Australia

Introduction to Application of Australian Patents

Update time:2017-06-02

1.          GENERAL INTRODUCTION TO THE PATENT ACT OF AUSTRALIA

 The Patent Act of Australia was issued in 2012, which has undergone a number of amendments since its inception.

Australia is a member of the Paris Convention for the Protection of Industrial Property, and is a signatory of the Patent Cooperation Treaty (PCT).

Therefore, foreign enterprises and individuals can apply for a Australian patent through the Paris Convention and the Patent Cooperation Treaty.

 

 

2.      TYPE OF PATENT AND APPLICATION PROCESS

 

The type of Australian patent comprises invention, utility model and design. According to the Patent Act of Australia, the patent administration department carries out a substantive examination to an invention. The duration of the invention patent right shall be 20 years, commencing from the date of application. A utility model or design patent application can merely adopt preliminary examination. The duration of a utility model patent is 8 years, and the duration of a design is 5 years, commencing from the date of application. It is important to note that, at present, the Patent Office may examine the novelty of a utility model appropriately.

 

2.1 Invention Patent

 

2.1.1 Concept and Description of the Invention Patent

According to the Patent Act 2012, the term “invention” refers to any new technical solution relating to a product, a process or an improvement thereof.

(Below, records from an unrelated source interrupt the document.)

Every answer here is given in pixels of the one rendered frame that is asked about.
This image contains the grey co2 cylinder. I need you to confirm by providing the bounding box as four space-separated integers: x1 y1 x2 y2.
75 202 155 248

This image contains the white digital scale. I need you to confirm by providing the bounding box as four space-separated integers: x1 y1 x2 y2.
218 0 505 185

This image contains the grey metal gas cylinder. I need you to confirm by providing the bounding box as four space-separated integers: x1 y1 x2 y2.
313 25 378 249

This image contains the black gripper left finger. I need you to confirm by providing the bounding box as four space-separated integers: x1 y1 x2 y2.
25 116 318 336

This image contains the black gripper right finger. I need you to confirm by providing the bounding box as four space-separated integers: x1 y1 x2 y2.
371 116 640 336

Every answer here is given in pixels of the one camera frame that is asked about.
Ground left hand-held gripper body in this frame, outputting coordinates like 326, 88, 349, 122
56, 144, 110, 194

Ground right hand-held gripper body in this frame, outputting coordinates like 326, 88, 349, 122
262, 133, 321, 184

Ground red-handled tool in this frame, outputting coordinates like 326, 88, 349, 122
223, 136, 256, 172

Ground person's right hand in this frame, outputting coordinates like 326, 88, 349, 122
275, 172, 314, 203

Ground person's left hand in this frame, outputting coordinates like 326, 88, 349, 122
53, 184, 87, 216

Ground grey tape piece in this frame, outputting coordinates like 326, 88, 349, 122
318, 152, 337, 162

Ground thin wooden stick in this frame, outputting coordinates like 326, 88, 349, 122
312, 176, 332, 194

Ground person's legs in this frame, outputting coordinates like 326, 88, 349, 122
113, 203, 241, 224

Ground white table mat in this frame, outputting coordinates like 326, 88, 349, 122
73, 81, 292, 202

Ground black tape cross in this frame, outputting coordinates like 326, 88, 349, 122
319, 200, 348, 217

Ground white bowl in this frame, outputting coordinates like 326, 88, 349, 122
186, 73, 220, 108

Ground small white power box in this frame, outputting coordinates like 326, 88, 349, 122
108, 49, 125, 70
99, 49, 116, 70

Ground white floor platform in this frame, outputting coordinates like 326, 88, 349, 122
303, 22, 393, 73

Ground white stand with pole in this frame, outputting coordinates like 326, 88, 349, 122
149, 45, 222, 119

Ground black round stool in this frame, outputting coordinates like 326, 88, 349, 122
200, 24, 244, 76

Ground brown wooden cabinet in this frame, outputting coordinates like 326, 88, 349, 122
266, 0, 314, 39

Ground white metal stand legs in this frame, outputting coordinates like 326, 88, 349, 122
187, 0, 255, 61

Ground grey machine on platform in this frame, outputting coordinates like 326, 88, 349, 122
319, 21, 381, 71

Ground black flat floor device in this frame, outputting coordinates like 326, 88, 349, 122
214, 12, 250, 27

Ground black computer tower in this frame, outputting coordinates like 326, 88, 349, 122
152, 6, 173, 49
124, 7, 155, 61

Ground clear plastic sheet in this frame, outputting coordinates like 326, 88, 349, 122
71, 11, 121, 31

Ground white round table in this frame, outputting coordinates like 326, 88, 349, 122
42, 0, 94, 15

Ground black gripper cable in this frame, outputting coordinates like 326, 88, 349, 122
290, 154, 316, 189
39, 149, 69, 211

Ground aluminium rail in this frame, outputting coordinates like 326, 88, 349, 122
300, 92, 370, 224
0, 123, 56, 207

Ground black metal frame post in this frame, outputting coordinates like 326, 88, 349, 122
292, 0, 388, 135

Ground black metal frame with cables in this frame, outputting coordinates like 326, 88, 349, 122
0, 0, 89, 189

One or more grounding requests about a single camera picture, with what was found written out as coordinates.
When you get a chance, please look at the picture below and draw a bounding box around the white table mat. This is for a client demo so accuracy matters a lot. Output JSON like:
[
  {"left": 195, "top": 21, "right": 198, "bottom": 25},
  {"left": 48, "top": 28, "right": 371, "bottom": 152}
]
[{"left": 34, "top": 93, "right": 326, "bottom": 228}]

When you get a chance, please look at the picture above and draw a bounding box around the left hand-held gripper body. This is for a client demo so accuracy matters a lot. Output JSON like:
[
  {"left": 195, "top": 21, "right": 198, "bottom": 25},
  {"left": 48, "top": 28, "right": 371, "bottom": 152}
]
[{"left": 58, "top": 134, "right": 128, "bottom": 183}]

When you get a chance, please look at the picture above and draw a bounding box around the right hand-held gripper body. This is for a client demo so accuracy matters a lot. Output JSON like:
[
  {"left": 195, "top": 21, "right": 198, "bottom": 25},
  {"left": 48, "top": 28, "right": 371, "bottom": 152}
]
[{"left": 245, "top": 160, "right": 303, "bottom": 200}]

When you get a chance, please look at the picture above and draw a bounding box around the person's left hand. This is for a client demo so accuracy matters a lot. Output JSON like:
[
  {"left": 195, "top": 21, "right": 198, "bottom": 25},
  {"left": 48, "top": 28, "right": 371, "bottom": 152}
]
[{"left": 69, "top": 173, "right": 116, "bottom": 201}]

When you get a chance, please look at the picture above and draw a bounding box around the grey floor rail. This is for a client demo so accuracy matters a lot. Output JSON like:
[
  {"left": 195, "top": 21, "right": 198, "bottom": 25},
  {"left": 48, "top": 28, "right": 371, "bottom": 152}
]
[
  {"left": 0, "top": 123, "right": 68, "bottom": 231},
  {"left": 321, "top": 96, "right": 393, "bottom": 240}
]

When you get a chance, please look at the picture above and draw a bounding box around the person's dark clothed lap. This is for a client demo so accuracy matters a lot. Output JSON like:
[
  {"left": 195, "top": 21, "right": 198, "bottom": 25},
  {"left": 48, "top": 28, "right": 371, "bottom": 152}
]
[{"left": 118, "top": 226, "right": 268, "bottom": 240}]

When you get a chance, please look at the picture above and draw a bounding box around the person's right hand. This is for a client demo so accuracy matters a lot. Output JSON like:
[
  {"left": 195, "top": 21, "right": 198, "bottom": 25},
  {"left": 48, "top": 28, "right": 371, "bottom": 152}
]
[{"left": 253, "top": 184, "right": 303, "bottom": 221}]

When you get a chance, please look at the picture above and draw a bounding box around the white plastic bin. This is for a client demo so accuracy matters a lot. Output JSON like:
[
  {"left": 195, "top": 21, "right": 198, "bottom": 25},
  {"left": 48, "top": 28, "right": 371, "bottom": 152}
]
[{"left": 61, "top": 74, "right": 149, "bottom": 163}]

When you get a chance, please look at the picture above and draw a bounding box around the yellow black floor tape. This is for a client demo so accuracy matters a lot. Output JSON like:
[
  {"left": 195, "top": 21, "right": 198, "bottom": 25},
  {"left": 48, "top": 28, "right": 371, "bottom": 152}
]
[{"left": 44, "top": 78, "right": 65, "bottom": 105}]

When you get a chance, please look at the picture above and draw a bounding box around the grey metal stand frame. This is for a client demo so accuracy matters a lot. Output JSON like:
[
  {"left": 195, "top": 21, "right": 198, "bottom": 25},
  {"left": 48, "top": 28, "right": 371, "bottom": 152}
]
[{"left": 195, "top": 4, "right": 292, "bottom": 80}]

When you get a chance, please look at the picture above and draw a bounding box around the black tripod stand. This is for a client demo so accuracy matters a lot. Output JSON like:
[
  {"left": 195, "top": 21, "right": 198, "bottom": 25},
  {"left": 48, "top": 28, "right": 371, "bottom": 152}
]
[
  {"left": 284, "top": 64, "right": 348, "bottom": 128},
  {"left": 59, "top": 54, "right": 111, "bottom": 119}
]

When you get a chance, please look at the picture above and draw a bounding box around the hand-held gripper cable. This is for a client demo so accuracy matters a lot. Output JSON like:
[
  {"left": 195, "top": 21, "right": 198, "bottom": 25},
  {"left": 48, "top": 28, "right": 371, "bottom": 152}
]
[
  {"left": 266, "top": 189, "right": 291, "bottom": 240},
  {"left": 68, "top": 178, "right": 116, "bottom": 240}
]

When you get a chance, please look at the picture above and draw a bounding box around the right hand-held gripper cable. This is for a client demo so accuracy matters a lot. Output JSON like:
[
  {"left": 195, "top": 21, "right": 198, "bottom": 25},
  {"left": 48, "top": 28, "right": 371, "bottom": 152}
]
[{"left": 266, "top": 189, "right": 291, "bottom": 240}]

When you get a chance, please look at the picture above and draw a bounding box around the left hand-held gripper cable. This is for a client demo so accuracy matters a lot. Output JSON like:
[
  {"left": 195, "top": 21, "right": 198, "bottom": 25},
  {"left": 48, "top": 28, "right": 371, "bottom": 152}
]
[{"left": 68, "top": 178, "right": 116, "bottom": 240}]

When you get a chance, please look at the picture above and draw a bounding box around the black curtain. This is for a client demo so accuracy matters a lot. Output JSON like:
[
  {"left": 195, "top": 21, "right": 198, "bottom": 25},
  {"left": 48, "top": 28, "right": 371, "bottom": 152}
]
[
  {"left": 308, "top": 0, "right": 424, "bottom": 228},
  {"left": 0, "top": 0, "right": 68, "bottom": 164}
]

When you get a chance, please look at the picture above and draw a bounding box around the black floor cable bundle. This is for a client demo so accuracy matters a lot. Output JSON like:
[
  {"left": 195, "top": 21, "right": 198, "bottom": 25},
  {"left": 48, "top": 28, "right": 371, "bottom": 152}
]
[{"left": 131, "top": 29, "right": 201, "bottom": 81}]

“Product” refers to all kinds of new products manufactured by industrial methods, including items with a certain shape and structure, such as solid, liquid and gas. “Method” refers to the method of processing the raw materials into a variety of products. It is not required that an invention patent can be directly applied to industrial production and technological achievements. It can be a solution or an idea to solve the technical problem, having the possibility of industrial application. However, such technical solution or idea should not be confused with proposing pure conceptions because pure conceptions cannot be applied to industrial applications.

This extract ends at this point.